What to produce
Your answer should consist of the lines below that hold the word "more".

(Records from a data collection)
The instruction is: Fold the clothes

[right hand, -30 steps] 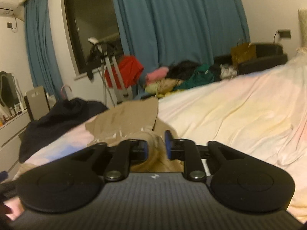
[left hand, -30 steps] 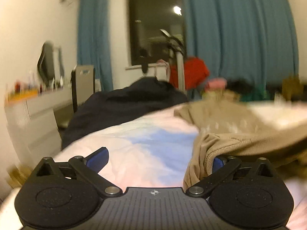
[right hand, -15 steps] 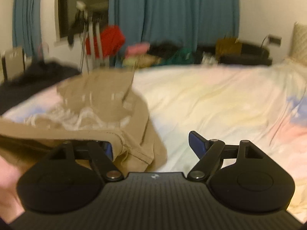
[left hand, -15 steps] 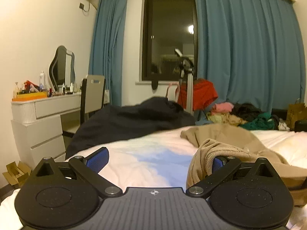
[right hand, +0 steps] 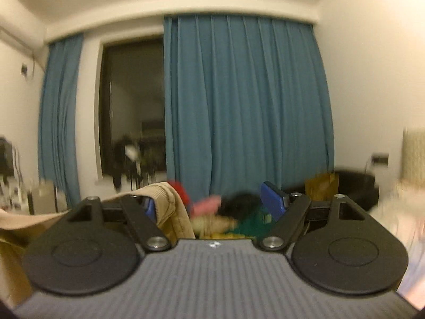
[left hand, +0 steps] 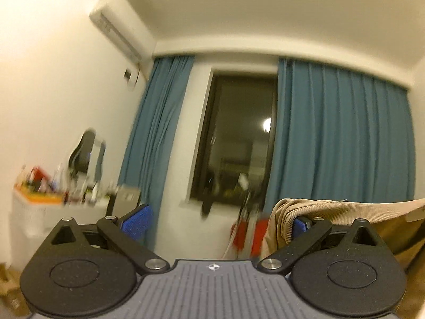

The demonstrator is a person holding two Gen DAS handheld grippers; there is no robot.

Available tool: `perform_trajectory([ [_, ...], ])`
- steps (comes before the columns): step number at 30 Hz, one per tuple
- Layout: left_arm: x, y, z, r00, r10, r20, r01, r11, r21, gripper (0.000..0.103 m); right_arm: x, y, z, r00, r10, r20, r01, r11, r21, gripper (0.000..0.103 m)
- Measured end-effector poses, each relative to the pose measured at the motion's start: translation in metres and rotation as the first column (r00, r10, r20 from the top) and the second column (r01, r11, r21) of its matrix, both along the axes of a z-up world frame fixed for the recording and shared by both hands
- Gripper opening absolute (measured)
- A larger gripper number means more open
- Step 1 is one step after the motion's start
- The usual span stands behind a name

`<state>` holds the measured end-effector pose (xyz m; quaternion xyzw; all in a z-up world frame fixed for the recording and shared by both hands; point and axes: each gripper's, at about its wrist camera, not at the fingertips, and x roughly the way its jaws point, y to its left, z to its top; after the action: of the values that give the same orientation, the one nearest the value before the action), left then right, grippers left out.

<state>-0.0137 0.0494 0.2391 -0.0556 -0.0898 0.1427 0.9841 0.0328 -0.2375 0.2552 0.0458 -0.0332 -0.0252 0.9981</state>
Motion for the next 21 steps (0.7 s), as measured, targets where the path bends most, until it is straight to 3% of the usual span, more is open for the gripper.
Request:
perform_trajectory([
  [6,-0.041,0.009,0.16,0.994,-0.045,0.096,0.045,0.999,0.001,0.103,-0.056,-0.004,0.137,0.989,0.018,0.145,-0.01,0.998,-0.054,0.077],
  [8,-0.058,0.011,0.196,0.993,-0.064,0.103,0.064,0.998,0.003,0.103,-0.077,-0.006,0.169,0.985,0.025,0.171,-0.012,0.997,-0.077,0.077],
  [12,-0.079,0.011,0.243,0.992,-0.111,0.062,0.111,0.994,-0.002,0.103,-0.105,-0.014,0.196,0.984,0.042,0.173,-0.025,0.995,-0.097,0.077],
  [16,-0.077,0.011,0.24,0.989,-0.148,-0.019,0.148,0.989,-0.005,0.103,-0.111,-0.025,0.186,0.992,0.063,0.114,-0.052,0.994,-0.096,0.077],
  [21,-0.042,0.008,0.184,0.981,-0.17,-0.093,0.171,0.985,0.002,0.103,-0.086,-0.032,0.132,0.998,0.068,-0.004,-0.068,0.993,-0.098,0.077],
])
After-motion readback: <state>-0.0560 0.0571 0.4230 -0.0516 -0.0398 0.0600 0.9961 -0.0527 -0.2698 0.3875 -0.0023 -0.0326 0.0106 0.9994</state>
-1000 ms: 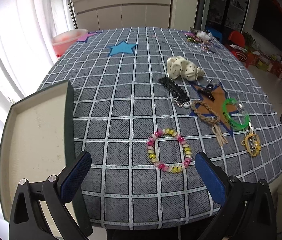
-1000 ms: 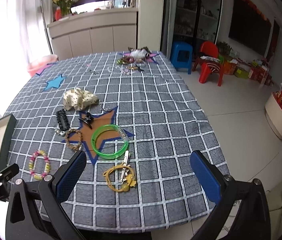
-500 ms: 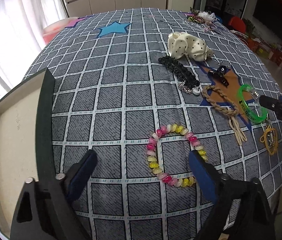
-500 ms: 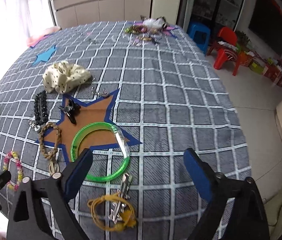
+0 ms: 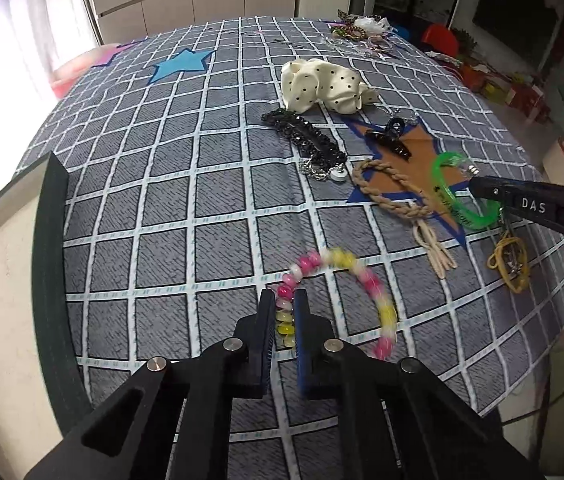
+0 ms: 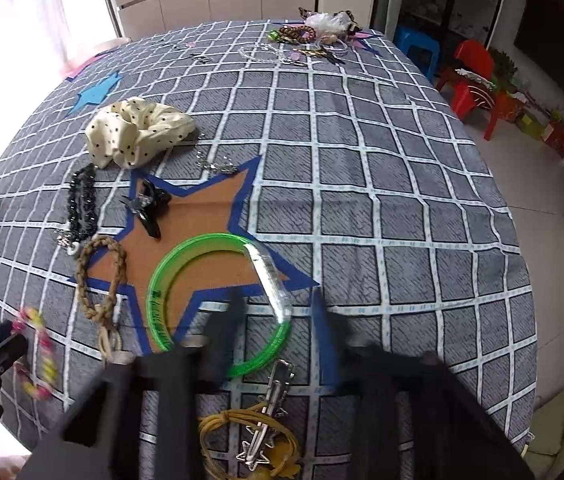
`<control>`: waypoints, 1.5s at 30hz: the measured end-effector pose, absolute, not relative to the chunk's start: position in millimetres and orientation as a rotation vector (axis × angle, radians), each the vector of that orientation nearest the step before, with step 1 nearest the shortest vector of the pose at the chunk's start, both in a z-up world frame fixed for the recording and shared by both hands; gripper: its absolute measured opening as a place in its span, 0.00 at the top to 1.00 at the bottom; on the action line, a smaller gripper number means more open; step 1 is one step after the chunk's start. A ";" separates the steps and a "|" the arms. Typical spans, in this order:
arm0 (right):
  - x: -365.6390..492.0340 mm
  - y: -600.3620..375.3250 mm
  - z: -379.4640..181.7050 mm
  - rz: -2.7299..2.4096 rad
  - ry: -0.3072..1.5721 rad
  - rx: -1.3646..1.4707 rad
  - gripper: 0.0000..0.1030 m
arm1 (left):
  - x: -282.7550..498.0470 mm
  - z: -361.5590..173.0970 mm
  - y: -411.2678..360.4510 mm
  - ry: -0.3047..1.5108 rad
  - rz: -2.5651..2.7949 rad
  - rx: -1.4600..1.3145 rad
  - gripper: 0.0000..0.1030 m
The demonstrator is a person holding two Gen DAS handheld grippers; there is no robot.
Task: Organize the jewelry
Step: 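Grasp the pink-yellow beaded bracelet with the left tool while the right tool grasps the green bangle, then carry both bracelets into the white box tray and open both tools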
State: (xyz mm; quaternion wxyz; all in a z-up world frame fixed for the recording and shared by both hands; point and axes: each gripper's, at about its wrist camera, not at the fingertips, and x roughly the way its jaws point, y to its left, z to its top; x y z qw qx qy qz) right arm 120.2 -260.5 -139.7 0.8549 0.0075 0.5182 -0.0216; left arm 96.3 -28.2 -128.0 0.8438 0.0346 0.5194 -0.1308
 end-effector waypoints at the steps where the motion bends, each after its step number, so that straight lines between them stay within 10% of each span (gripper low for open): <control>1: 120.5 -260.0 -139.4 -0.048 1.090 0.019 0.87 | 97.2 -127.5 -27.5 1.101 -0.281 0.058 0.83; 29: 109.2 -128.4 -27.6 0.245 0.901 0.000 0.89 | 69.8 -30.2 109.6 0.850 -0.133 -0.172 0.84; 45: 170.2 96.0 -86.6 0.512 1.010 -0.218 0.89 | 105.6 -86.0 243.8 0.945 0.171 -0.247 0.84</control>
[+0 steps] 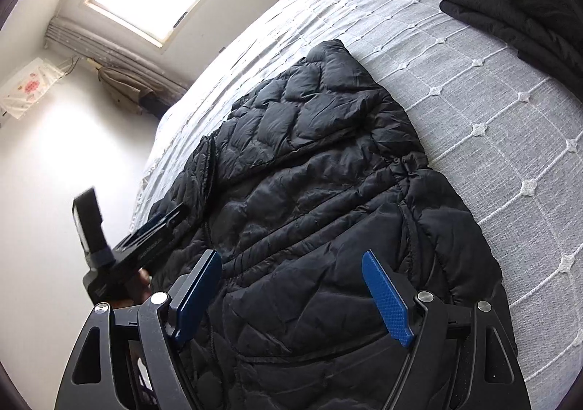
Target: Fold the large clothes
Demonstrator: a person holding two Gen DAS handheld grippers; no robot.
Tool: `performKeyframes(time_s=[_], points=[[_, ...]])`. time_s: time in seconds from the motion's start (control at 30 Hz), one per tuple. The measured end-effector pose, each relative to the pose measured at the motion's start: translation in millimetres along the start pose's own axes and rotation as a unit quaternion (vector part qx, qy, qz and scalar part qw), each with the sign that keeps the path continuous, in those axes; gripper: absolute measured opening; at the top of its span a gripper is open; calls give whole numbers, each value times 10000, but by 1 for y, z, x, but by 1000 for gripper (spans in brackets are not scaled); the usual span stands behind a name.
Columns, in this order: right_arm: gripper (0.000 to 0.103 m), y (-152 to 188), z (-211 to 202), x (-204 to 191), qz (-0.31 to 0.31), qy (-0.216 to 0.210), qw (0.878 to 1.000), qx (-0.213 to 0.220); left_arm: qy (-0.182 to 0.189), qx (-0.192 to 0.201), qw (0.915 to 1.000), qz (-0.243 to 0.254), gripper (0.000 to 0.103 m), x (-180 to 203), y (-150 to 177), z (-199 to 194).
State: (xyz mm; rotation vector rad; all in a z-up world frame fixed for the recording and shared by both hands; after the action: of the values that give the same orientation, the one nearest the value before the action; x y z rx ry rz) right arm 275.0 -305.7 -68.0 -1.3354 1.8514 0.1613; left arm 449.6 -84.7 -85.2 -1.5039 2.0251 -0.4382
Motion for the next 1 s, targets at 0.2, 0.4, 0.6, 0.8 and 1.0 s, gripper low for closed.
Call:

Solution
- A larger gripper number means more open
Motion for the next 21 steps (0.7 s), as measured, targets where the path bends most, until it is straight to 3% of the usual span, more is open for the gripper.
`<control>`: waypoints, 1.5s at 30hz: the measured end-effector pose, absolute, not relative to the chunk's start: position in millimetres and orientation as a rotation vector (axis × angle, radians), each the vector of that orientation nearest the step before, with step 1 nearest the shortest vector of the pose at the chunk's start, both in a z-up world frame fixed for the recording and shared by both hands; gripper: its absolute measured opening as a place in its span, 0.00 at the top to 1.00 at the bottom; on the action line, a smaller gripper number means more open; step 1 is one step after the chunk's start. A ";" separates the steps and a "|" the arms. Typical spans, in this order:

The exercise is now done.